Le tematiche di un’economia sostenibile sotto il punto di vista sociale ed ambientale non sono mai state così presenti sulla scena del dibattito mondiale come in questi ultimi due anni. Alcune fra le tappe fondamentali che hanno contribuito ad alimentare il movimento interdisciplinare della sostenibilità sono state: l’uscita dell’Enciclica Laudato Sì (2015); la COP 21 (2015) e l’adozione degli SDGs (i 17 Obiettivi di Sviluppo Sostenibile delle Nazioni Unite -2015, declinati dalla IAEG-SDGs in 241 indicatori -2016). Intorno a questi eventi-simbolo, anche in Italia, sono nate una pluralità di iniziative tanto nel campo della ricerca scientifica, quanto in quello della promozione sociale (non si può non pensare all’enorme lavoro che sta svolgendo l’ASVIS –Alleanza per lo Sviluppo Sostenibile- costituita proprio con l’intento di promuovere gli SDGs).

Un ruolo di primo piano, in questo processo verso la sostenibilità, è giocato da alcune delle istituzioni del nostro paese.

L’Istat, chiamato dalla Commissione statistica delle Nazioni Unitea svolgere un ruolo attivo di coordinamento nazionale nella produzione degli indicatori per la misurazione dello sviluppo sostenibile e il monitoraggio dei suoi obiettivi”, ed impegnato già dal 2013 con il progetto BES (acronimo di Benessere Equo e Sostenibile) nello sviluppo di misure capaci di raccontare l’evoluzione del benessere multidimensionale seguendo una prospettiva di equità e sostenibilità, ha elaborato una prima serie di indicatori di sviluppo sostenibile specifici, con l’obiettivo di rendere attuale e concreta l’Agenda2030 nel nostro paese. A maggio 2017, aggiornando il lavoro illustrato a fine 2016, sono stati presentati 173 indicatori in riferimento a 100 indicatori SDGs. Di questi ben 38 sono indicatori contenuti nel BES.

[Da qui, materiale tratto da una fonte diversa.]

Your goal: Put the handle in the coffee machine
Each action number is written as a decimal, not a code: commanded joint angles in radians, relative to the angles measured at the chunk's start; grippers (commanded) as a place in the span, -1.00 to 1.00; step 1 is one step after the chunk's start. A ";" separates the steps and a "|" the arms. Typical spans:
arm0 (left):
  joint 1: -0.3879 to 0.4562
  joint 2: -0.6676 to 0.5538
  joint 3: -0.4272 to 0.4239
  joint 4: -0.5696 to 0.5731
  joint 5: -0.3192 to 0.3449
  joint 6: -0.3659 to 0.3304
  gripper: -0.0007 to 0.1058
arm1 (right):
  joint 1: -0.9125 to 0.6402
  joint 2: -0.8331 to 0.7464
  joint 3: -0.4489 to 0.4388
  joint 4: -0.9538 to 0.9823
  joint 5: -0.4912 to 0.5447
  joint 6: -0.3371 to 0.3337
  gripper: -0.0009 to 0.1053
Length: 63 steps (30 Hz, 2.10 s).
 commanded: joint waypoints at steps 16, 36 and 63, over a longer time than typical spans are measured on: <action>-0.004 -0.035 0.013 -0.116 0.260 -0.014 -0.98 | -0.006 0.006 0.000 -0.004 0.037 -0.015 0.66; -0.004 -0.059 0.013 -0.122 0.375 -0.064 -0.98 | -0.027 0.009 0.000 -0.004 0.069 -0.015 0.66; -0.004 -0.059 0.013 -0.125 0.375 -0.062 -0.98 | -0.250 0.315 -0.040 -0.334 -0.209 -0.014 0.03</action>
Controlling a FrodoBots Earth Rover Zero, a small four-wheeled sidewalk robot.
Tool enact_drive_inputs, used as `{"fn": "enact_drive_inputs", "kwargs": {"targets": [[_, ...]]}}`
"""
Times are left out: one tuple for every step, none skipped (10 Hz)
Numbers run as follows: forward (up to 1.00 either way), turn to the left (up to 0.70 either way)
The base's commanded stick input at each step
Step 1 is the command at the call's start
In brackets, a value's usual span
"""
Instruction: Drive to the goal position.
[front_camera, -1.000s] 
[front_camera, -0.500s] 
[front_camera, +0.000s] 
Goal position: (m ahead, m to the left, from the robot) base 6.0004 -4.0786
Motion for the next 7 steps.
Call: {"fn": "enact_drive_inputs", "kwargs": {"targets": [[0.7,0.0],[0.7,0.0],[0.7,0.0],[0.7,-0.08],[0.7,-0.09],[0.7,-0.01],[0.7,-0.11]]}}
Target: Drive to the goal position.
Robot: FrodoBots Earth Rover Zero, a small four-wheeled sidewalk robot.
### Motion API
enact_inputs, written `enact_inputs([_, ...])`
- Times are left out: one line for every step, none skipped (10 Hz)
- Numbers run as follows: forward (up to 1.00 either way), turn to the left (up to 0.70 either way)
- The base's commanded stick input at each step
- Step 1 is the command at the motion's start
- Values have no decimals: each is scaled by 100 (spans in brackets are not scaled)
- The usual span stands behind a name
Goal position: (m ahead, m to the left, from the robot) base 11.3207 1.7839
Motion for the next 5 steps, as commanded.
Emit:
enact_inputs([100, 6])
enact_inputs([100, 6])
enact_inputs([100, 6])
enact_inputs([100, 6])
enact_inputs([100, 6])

L’attuale Governo, con la legge 163/2016 (art. 14), approvata nel giugno 2016 con il voto favorevole di esponenti di tutte le forze politiche, ha promosso l’inclusione di indicatori BES nel ciclo di programmazione economico-finanziaria, riconoscendo l’importanza di valutare le scelte pubbliche e di politica economica contenute nel Documento di Economia e Finanza non solo in base al PIL. Come si legge nell’Allegato 6 al DEF 2017, “l’Italia è il primo Paese che, collegando gli indicatori di benessere equo e sostenibile alla programmazione economica e di bilancio, attribuisce a essi un ruolo nell’attuazione e nel monitoraggio delle politiche pubbliche”. Al momento gli unici indicatori BES inseriti sono quattro: due provenienti dal dominio del Benessere Economico (reddito medio annuo disponibile; indice di diseguaglianza del reddito disponibile), uno da quello del Lavoro e Conciliazione dei Tempi di Vita (tasso di mancata partecipazione al lavoro diviso per genere) e uno da quello Ambientale (emissione di CO2 e altri gas clima alteranti).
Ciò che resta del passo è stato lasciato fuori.